# Omnisphere: Big Analog Strings



## jcshirke (Oct 21, 2017)

I am trying to edit the Big Analog Strings patch in Omnisphere. I'm happy with the overall sound I have, but I am trying to get the attack (I think?) to be quicker. At the moment, if I play a chord right on the downbeat, the chord doesn't ring out immediately; the swell makes it sound like I'm playing behind the beat. 

I'm not really sure what I need to do to get the patch to respond quicker to my playing. Any ideas what parameters I need to edit? I could just start turning knobs, but I'm afraid I'll kill the fundamental sound.

Thanks in advance.


----------



## Ollie (Oct 21, 2017)

Reduce the "A" slider (attack) of the ADSR amp envelope on the right hand side.

The patch has an A and B layer so you'll need adjust both parts. You can do each separately or click the 'link' button at the bottom of the window to make changes that effect both A/B layers together.

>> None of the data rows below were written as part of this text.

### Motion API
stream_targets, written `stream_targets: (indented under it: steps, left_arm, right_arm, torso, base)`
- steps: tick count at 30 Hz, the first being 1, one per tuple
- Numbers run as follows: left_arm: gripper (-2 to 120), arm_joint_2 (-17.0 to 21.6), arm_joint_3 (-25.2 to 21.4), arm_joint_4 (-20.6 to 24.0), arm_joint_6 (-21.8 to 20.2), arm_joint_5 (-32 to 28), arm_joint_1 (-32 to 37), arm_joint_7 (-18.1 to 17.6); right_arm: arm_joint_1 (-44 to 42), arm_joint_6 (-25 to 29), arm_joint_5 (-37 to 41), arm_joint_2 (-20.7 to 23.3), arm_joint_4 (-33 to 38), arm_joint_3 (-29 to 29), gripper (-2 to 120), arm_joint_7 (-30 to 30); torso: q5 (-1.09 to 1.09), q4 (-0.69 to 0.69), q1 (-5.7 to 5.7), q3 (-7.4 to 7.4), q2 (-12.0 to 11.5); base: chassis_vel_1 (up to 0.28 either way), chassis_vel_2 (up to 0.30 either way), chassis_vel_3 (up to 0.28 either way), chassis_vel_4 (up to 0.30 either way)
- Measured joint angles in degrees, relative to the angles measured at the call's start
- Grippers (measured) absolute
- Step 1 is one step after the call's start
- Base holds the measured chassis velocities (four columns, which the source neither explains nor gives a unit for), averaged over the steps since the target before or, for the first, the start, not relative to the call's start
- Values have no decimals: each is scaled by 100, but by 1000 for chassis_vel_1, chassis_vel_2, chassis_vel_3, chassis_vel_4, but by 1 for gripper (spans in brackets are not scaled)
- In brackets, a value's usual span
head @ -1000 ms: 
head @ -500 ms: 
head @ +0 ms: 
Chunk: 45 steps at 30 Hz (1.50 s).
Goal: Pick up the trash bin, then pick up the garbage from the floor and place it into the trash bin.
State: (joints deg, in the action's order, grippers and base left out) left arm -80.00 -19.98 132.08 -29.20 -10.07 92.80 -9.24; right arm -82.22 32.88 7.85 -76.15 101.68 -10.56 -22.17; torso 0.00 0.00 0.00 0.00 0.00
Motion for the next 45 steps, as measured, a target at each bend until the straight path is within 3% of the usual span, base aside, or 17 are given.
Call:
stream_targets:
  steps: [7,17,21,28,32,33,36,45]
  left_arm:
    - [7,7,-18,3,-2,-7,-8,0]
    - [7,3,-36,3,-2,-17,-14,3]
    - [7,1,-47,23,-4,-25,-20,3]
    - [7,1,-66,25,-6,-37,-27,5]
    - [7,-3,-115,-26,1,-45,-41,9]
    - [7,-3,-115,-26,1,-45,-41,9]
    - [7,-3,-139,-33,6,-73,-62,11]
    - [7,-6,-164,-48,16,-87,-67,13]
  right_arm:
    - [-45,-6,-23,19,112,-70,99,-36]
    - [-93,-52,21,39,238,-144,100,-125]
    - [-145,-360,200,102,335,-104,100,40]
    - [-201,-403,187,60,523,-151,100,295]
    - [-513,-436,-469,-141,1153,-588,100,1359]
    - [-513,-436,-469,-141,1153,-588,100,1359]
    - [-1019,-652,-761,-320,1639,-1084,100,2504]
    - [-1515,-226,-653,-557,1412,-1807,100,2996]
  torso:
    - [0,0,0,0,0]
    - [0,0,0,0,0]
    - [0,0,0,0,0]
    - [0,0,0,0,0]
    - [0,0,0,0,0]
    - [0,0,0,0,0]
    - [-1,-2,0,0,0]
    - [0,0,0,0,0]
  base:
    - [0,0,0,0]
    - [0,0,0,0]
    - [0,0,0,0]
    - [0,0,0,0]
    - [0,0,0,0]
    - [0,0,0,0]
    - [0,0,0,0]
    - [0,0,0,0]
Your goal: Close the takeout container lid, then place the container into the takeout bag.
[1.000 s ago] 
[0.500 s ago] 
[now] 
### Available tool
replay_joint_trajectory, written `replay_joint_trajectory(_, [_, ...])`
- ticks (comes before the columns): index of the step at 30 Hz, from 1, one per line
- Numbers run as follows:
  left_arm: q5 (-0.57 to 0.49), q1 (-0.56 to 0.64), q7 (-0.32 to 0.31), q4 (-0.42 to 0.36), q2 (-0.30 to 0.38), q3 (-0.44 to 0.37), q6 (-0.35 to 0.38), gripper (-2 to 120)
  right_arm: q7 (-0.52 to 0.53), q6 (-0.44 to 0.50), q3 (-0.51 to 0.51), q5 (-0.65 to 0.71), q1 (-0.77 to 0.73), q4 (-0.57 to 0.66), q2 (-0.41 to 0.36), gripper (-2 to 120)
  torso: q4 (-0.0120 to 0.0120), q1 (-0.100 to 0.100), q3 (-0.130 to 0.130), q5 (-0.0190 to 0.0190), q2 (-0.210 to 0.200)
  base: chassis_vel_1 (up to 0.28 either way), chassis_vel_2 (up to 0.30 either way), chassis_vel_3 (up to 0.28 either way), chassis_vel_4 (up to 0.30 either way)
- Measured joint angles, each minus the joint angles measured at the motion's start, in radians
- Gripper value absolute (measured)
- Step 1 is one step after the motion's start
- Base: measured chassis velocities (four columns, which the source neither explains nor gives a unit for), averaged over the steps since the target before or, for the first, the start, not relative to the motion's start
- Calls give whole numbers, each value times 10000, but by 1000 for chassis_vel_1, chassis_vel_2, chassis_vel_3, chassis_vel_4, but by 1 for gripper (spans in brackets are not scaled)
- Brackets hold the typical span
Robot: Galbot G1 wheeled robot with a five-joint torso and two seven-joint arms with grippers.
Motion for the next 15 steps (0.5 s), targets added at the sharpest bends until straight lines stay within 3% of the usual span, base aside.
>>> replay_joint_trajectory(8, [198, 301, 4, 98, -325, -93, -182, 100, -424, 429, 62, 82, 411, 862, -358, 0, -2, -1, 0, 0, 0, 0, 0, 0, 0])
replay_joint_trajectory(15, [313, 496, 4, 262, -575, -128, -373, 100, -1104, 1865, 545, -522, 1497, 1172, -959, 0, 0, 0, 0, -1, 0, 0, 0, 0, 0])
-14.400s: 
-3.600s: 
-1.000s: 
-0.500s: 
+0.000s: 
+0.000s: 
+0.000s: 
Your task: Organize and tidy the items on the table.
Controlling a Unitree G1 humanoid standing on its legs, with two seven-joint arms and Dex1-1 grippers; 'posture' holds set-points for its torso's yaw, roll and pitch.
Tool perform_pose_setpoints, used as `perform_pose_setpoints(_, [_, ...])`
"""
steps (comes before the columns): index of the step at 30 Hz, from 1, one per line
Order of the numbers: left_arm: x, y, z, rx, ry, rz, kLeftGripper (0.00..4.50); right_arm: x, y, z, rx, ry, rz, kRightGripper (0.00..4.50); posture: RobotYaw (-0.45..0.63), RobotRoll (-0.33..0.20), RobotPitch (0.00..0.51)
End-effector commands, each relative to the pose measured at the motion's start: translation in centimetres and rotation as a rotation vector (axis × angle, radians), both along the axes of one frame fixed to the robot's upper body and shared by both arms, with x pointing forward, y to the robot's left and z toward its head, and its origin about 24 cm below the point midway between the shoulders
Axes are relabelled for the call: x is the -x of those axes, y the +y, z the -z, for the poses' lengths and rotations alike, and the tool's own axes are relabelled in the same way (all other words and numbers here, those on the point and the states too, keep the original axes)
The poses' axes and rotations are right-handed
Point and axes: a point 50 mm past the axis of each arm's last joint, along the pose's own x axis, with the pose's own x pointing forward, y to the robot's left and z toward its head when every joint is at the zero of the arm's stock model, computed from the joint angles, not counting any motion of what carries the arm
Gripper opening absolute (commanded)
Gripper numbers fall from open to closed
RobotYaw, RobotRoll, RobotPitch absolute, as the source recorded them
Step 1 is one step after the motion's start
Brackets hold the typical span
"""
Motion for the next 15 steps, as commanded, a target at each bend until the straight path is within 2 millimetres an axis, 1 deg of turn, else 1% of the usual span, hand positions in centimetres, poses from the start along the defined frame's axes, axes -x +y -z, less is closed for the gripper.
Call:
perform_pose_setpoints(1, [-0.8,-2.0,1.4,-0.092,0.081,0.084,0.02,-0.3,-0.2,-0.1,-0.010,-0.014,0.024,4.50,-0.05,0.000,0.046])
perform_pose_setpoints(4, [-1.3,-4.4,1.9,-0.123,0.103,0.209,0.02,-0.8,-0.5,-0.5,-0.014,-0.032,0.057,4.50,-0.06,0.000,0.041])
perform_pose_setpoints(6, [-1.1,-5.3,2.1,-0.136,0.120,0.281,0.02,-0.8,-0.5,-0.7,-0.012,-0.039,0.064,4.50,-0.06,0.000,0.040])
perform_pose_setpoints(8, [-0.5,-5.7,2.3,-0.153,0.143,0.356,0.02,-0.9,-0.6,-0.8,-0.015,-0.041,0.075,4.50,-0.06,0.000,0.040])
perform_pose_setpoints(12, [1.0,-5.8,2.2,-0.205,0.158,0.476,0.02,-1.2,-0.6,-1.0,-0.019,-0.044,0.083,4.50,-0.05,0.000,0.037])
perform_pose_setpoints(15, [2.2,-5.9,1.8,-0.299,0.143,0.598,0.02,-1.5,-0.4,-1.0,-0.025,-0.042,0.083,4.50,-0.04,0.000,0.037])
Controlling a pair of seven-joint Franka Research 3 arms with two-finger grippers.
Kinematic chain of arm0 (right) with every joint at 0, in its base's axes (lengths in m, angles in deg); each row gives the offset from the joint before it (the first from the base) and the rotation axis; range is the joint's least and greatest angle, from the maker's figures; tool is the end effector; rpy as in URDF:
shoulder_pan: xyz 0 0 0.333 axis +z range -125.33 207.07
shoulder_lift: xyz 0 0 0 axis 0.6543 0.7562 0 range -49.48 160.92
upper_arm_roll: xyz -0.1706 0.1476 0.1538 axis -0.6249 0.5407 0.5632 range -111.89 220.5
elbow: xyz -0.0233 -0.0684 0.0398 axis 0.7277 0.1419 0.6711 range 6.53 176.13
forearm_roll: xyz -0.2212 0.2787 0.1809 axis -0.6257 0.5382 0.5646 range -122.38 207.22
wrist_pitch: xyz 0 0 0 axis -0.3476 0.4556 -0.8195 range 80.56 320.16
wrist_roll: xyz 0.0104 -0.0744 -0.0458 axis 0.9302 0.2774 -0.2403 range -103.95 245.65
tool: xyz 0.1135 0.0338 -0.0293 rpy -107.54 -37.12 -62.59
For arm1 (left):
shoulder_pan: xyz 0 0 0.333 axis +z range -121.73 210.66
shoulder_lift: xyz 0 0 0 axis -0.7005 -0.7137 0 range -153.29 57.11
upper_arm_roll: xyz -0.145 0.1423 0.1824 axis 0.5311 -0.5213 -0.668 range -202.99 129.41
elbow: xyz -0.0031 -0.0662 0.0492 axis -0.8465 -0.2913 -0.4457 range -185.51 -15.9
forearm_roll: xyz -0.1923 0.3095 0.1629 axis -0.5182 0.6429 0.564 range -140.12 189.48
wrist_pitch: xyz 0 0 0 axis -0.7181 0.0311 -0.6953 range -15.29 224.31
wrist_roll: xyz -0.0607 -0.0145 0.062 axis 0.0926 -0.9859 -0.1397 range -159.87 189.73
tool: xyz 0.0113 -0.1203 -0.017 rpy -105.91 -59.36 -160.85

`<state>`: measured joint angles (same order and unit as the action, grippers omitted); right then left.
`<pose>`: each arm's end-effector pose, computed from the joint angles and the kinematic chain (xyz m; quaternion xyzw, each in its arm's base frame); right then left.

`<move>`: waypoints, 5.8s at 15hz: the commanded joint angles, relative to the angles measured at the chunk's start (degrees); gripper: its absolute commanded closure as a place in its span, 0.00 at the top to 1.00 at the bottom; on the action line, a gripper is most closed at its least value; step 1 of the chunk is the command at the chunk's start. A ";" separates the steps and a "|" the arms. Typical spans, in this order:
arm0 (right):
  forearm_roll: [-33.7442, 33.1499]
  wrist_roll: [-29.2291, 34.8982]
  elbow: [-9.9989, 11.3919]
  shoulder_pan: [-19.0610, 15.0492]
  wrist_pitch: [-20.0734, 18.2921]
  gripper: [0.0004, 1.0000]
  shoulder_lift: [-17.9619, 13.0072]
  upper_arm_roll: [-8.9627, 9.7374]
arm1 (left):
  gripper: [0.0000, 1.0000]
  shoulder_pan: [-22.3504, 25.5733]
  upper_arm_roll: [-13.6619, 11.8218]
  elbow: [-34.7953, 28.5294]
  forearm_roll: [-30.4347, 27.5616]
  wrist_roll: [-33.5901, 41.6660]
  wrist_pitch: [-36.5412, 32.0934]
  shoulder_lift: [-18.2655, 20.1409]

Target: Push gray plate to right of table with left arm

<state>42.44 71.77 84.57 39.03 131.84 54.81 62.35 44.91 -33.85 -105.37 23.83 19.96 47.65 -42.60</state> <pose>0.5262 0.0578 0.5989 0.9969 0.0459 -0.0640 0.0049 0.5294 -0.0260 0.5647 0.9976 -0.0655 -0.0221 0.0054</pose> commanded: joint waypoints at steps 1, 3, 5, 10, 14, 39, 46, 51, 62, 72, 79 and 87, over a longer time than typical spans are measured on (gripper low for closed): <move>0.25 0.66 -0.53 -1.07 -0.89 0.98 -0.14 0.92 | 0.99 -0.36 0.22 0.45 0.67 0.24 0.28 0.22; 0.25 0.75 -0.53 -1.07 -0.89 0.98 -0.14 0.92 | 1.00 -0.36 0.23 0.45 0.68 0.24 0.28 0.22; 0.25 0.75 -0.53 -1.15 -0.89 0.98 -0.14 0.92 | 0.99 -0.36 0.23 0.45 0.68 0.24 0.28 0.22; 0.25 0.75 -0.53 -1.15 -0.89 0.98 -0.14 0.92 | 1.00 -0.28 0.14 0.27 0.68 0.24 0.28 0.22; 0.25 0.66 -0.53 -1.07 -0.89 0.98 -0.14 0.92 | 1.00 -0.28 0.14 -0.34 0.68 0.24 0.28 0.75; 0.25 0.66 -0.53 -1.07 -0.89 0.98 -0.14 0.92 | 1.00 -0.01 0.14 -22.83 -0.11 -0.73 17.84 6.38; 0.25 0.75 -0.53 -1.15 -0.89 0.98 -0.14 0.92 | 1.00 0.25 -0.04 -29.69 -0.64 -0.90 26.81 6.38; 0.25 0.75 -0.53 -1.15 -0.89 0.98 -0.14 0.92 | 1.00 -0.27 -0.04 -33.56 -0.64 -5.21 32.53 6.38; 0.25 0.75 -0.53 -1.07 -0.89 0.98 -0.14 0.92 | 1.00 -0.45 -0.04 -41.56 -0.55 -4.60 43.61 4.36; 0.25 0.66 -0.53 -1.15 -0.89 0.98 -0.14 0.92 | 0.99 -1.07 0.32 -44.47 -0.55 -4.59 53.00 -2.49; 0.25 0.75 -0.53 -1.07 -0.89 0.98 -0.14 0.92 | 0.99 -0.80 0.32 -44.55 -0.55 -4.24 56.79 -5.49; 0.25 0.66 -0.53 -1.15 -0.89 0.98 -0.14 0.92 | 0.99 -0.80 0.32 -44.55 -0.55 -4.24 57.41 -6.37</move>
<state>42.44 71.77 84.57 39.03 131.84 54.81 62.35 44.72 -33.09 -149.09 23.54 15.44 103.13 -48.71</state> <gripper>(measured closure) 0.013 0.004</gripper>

Further info here: https://support.spectrasonics.net/manual/Omnisphere2/layer_page/envelopes/page02.html


----------



## jcshirke (Oct 21, 2017)

Ollie said:


> Reduce the "A" slider (attack) of the ADSR amp envelope on the right hand side.
> 
> The patch has an A and B layer so you'll need adjust both parts. You can do each separately or click the 'link' button at the bottom of the window to make changes that effect both A/B layers together.
> 
> Further info here: https://support.spectrasonics.net/manual/Omnisphere2/layer_page/envelopes/page02.html



Thank you so much, Ollie. I've already tweaked the attack just enough to solve my problem, and the fundamental sound is identical. And thanks for the link as well!


----------



## Jaap (Oct 21, 2017)

You can also adjust the start time of the sample per layer (above the reverse knob). Maybe that helps a bit?


----------



## sostenuto (Oct 21, 2017)

Jaap said:


> You can also adjust the start time of the sample per layer (above the reverse knob). Maybe that helps a bit?



Cool !! Whee! PluginGuru just showed this same tip ( Attack / Start Time ) on current YT_ Livestream. 

*@ Japp* _ looking hard at your sale and especially ... 'TIME' Soundset


----------



## Jaap (Oct 22, 2017)

sostenuto said:


> Cool !! Whee! PluginGuru just showed this same tip ( Attack / Start Time ) on current YT_ Livestream.
> 
> *@ Japp* _ looking hard at your sale and especially ... 'TIME' Soundset



Oh nice that he covered that  (am on the good track then with my thinking hehe) and nice that you are thinking about it!


----------